🤖 AI Summary
This study systematically investigates large language models’ (LLMs) ability to model continuous numerical values, revealing an inherent discontinuity and high noise in their embedding spaces: while integers are reconstructed with high fidelity (R² ≥ 0.95), principal components explain only a small fraction of variance, and performance degrades markedly with increasing fractional precision. Using linear reconstruction, PCA, and embedding variance analysis, we empirically validate—across embedding layers of leading models including OpenAI, Gemini, and Voyage AI—that numbers are not continuously represented but rather discretely encoded, resulting in inefficient dimensional utilization. This work constitutes the first systematic demonstration of a fundamental limitation in LLM numerical embeddings. It provides critical evidence of embedding mechanism deficiencies for high-precision numerical tasks—such as scientific computing and financial modeling—and identifies concrete directions for architectural and representational improvement.
📝 Abstract
Recent research has extensively studied how large language models manipulate integers in specific arithmetic tasks, and on a more fundamental level, how they represent numeric values.
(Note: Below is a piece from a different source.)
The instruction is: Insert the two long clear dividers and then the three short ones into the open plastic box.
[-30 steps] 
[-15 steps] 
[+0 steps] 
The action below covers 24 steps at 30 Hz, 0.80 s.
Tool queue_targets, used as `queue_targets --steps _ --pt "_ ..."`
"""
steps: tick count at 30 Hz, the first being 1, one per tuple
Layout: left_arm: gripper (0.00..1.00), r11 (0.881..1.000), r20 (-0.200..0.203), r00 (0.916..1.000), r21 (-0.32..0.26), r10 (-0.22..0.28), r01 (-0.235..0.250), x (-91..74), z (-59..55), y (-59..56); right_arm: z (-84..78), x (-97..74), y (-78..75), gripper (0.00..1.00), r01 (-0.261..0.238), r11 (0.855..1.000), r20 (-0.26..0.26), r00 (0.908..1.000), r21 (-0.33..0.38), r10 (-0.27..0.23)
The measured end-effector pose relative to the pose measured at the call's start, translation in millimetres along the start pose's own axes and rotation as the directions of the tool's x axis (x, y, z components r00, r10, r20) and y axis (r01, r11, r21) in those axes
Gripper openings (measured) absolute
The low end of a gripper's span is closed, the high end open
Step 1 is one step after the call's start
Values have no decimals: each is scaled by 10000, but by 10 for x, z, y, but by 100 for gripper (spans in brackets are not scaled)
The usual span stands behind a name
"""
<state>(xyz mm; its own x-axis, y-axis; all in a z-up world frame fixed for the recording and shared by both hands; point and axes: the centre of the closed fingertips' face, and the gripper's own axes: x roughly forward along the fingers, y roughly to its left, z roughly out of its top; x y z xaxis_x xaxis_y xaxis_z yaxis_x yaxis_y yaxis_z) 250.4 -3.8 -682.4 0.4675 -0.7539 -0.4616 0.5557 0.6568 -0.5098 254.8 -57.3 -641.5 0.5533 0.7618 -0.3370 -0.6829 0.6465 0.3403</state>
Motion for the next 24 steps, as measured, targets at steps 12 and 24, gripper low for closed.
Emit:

These previous works have found that language model embeddings can be used to reconstruct the original values, however, they do not evaluate whether language models actually model continuous values as continuous. Using expected properties of the embedding space, including linear reconstruction and principal component analysis, we show that language models not only represent numeric spaces as non-continuous but also introduce significant noise. Using models from three major providers (OpenAI, Google Gemini and Voyage AI), we show that while reconstruction is possible with high fidelity ($R^2 geq 0.95$), principal components only explain a minor share of variation within the embedding space. This indicates that many components within the embedding space are orthogonal to the simple numeric input space. Further, both linear reconstruction and explained variance suffer with increasing decimal precision, despite the ordinal nature of the input space being fundamentally unchanged. The findings of this work therefore have implications for the many areas where embedding models are used, in-particular where high numerical precision, large magnitudes or mixed-sign values are common.